Choreographies are difficult in different ways. It can be technically, visually and/or emotionally challenging. It is fair to say most girl groups are not marketed to perform choreographies that are of super high difficulty. Meanwhile, the majority of boy groups in this day and age have fast-paced, impactful and intricate dances.
EXO, BTS, and Seventeen lead the way for the boy groups who continuously deliver intricate and well-planned dances. Girl groups like GFriend and TWICE generally go for concepts and moves that are easy to follow and have impact rather than those of extreme difficulty. These idols all have to spend weeks or months of hard work and effort to perfect their dances. But the difference is still there, and it does not come down to how competent each dancer of either gender is. It comes down to what image the group is going for.

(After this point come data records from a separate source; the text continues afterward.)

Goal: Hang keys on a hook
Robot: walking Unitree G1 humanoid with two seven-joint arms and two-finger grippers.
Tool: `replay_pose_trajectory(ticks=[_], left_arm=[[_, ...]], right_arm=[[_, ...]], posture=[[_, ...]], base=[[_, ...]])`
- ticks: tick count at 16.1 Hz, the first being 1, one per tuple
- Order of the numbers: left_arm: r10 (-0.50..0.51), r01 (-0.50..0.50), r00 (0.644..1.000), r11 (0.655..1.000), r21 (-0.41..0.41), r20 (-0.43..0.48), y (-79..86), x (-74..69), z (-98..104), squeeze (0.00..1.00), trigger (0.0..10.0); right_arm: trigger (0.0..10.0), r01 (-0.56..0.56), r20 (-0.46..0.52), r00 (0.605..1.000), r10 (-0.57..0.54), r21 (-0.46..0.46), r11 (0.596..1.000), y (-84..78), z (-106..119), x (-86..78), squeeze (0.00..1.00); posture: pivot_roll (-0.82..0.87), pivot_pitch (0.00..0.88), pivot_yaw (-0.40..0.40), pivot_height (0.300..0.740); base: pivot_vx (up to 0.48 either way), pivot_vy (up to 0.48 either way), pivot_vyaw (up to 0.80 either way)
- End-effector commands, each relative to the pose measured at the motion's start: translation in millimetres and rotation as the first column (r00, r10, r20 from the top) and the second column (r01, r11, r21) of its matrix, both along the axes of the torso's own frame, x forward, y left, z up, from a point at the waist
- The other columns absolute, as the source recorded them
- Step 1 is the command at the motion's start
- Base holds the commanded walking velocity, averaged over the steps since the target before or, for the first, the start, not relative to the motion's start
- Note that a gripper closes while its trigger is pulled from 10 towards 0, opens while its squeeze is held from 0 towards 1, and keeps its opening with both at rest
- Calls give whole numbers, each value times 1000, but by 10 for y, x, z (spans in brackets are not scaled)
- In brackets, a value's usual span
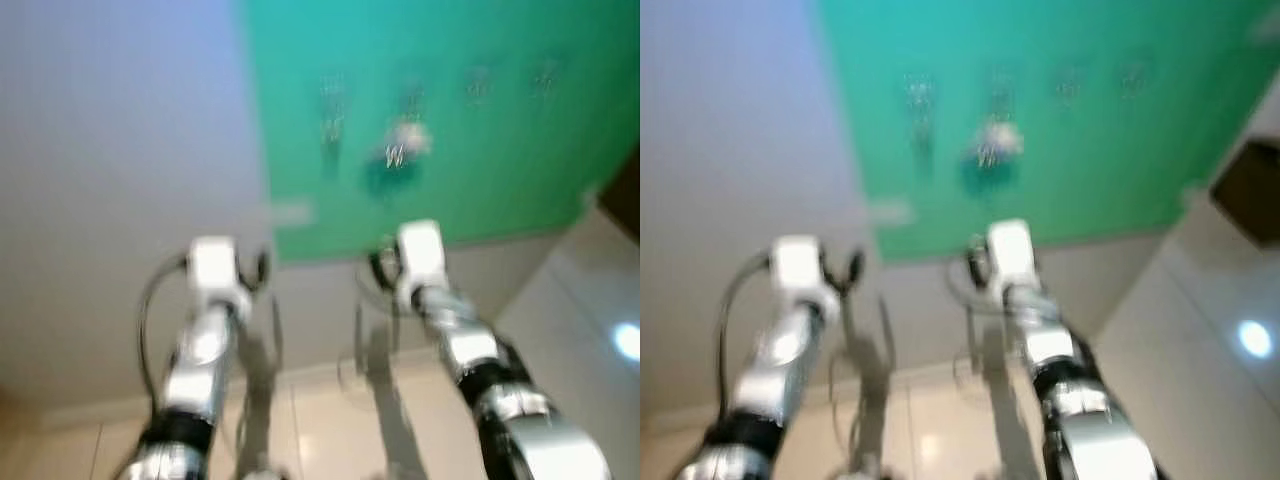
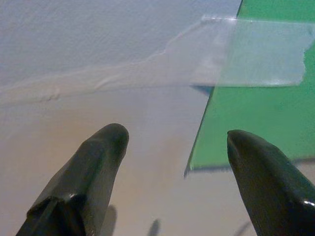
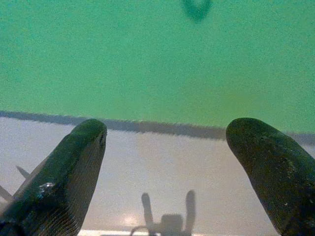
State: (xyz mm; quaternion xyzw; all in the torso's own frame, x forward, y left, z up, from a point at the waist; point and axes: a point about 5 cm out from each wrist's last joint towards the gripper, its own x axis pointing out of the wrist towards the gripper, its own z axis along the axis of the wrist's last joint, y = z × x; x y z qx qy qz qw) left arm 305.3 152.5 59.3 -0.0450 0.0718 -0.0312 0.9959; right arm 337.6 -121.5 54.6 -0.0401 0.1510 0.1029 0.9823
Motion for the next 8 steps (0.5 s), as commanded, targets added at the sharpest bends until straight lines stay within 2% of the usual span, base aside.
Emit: replay_pose_trajectory(ticks=[1,5,8], left_arm=[[8,-8,1000,1000,10,3,62,12,14,0,10000],[7,-7,1000,1000,10,5,52,5,13,0,10000],[6,-6,1000,1000,3,7,45,6,14,0,10000]], right_arm=[[10000,-13,24,1000,13,11,1000,63,59,33,0],[10000,-17,24,1000,17,10,1000,75,54,30,0],[10000,-29,54,998,28,23,999,86,79,29,0]], posture=[[-12,0,-1,740],[-12,0,0,740],[-15,0,2,740]], base=[[0,480,0],[0,430,0],[0,0,0]])
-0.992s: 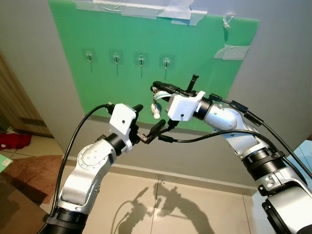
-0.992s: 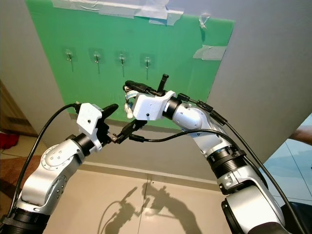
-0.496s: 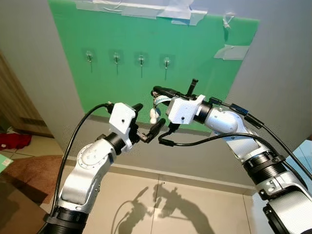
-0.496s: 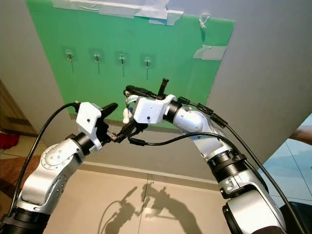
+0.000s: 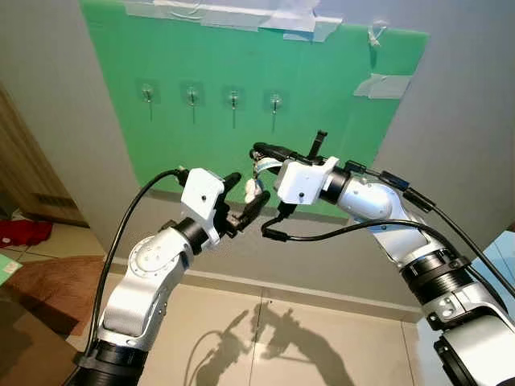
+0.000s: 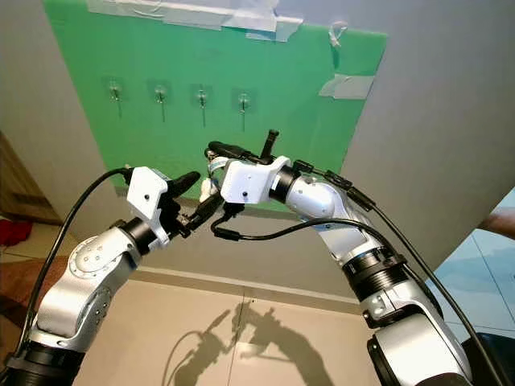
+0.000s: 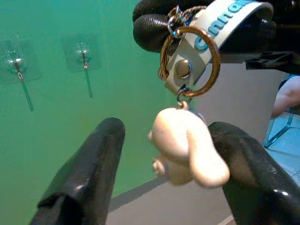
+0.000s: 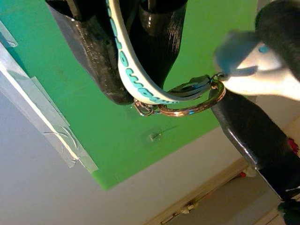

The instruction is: Hang keys on a hook

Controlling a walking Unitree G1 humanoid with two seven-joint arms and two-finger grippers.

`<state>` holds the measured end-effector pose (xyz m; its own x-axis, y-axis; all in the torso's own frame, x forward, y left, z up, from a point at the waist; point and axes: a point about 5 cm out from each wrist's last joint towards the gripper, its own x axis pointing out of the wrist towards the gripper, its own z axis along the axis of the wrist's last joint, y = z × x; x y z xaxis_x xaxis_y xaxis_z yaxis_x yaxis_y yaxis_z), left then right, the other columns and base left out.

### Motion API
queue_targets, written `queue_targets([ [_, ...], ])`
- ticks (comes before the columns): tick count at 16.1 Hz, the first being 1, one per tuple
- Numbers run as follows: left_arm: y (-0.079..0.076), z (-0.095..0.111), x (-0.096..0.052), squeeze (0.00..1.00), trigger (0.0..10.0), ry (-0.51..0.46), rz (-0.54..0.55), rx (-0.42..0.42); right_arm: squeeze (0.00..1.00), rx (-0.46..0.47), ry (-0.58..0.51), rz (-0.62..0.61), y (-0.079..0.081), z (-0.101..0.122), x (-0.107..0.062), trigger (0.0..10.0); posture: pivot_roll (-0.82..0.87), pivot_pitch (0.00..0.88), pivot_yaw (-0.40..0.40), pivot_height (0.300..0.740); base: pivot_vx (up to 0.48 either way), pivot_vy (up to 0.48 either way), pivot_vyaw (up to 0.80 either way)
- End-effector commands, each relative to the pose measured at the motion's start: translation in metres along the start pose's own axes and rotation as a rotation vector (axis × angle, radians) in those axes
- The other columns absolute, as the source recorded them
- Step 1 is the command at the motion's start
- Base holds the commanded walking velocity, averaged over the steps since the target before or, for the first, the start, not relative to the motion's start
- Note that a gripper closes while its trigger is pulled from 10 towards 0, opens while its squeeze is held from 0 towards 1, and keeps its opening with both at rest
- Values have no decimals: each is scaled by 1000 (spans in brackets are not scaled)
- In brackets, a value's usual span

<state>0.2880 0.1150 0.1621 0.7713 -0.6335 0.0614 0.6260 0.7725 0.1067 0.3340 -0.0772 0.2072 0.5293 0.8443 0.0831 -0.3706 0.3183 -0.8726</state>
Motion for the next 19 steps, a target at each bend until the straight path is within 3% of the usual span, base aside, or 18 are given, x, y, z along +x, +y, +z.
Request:
queue_targets([
  [1, 3, 7, 2, 0, 0, -28, -5, 6, 0, -12, -2, 2, -1, 2, 0, 0, -60, 0, 17, 740, 0, 0, 0],
  [4, 5, 12, 1, 0, 0, -69, 4, -2, 0, -8, 7, -4, 1, 0, -3, 0, -58, 0, 13, 740, 0, 0, 0],
  [19, 3, 4, 0, 0, 0, -36, -43, -9, 0, -6, 20, -14, 1, 0, -2, 0, -71, 0, 28, 740, 0, 0, 0],
])
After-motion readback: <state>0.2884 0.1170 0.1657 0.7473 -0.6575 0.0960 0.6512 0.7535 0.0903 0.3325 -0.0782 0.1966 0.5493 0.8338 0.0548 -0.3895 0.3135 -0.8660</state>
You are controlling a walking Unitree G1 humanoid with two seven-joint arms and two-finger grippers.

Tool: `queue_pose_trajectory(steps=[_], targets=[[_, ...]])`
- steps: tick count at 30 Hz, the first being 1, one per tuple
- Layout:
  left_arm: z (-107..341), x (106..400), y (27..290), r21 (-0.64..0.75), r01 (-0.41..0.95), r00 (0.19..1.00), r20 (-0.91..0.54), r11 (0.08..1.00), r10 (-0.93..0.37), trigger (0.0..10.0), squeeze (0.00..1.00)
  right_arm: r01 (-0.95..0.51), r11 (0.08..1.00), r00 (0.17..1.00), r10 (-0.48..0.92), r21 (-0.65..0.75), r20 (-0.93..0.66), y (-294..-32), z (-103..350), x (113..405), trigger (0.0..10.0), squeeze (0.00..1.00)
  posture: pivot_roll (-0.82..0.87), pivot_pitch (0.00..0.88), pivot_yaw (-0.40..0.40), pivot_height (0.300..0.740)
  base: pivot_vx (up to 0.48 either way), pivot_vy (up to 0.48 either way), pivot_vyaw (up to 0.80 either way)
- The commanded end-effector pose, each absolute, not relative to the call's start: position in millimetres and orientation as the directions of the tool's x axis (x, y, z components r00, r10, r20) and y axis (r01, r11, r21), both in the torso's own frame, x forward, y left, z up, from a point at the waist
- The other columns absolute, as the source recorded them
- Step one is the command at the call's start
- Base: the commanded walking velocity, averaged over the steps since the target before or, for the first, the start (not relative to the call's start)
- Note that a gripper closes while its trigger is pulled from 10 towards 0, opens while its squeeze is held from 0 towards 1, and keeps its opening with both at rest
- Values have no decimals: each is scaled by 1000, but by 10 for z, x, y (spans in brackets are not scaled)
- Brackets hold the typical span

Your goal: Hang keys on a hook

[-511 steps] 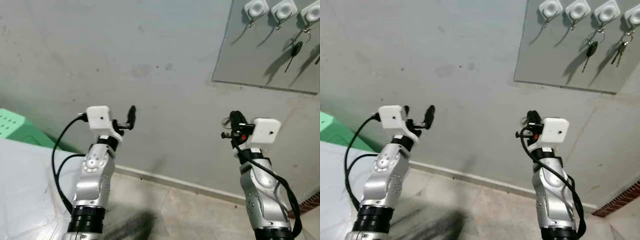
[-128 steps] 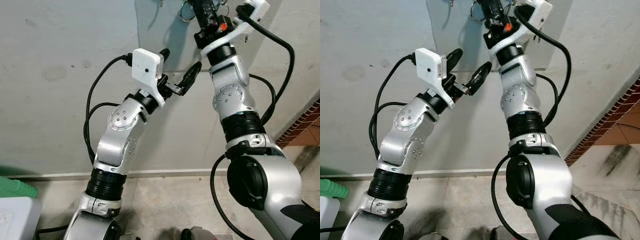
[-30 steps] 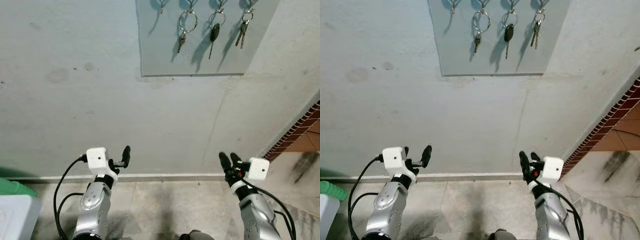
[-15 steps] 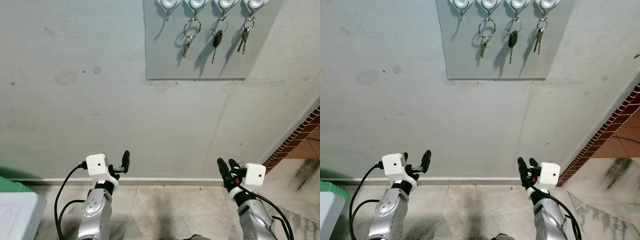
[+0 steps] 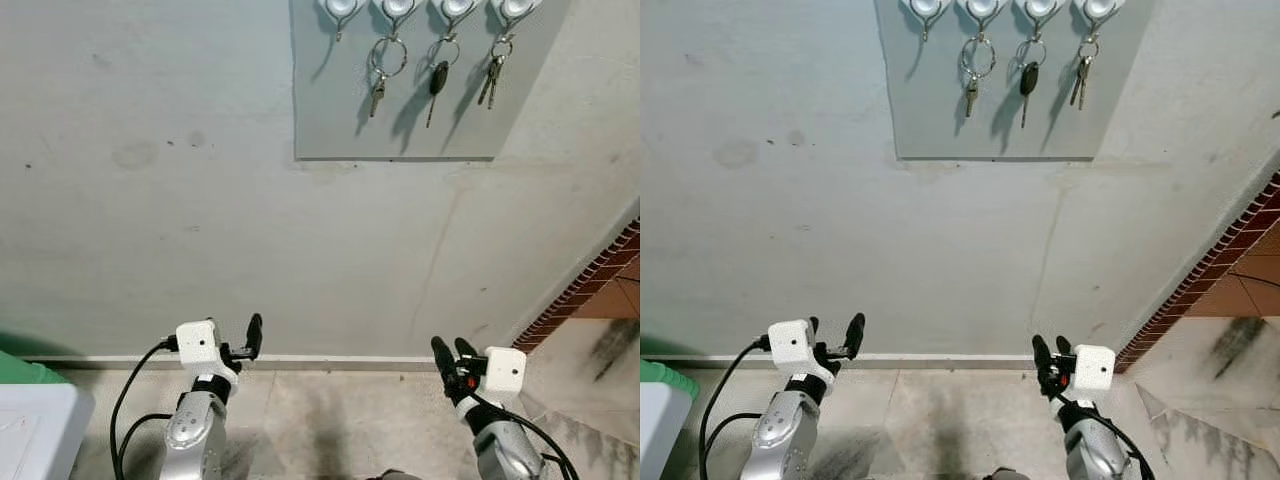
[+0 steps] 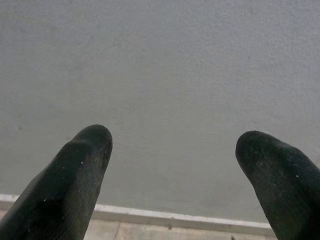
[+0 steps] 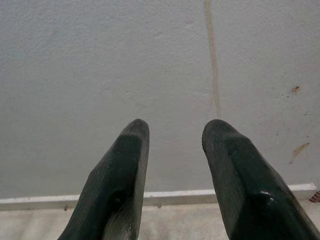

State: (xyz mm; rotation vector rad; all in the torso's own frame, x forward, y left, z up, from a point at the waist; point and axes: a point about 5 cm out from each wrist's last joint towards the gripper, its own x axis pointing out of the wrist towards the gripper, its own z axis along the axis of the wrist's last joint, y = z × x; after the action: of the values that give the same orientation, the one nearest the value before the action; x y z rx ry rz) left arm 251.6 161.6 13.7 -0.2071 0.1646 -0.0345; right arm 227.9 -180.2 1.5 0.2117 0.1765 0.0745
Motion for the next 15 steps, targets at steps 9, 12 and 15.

Countless times, lead dancers of groups have complained that their choreographies are too easy, or they had to tone down their power. Most of these dancers have the opportunity to show off their superior skills on the individual stage. So, there shouldn’t be such a fuss made amongst groups about the difficulty of dances because each group has their own niche.
Have you ever watched a male group’s cover of a difficult female group choreography? Or vice versa, seen a female group cover a male group’s choreography? What I’ve noticed from watching them over the years is that the difficulty level seems to differ when the opposite gender performs the choreography. Namely when a female covers a male group choreography, it almost seems as though the choreography has become more difficult. And when you watch a male group perform the choreography of a female group, the choreography that you once believed was so difficult seems like it was performed with ease. This may not be the case every single time, but there’s definitely a reason to this.
Being a fan of miss A, I’ve witnessed that it’s very commonly noted on Korean variety shows that female choreography is generally known to be easier. So I really don’t understand the controversy that has arisen from these statements by Kai and Yerin.
As mentioned by the others, male groups and female groups market to a different demographic, and this is reflected in their choreography. By appealing to the general public, female idols are expected to always look beautiful and have choreography that contains movements that lead an untrained dancer to believe they can replicate it. APink’s Eunji once said she found it difficult to balance passionate singing and always looking beautiful on stage at the same time. As female groups are held under the pressures of society to always emit beauty and elegance, I believe their dances are also generally toned down, so they don’t end up horribly messing up their hair or outfits during their stages. However, since the demographic that male groups appeal to are fans, they work on painting these images of admiration through impressive stage performances. Which are delivered through a mixture of more intense choreography and stunts.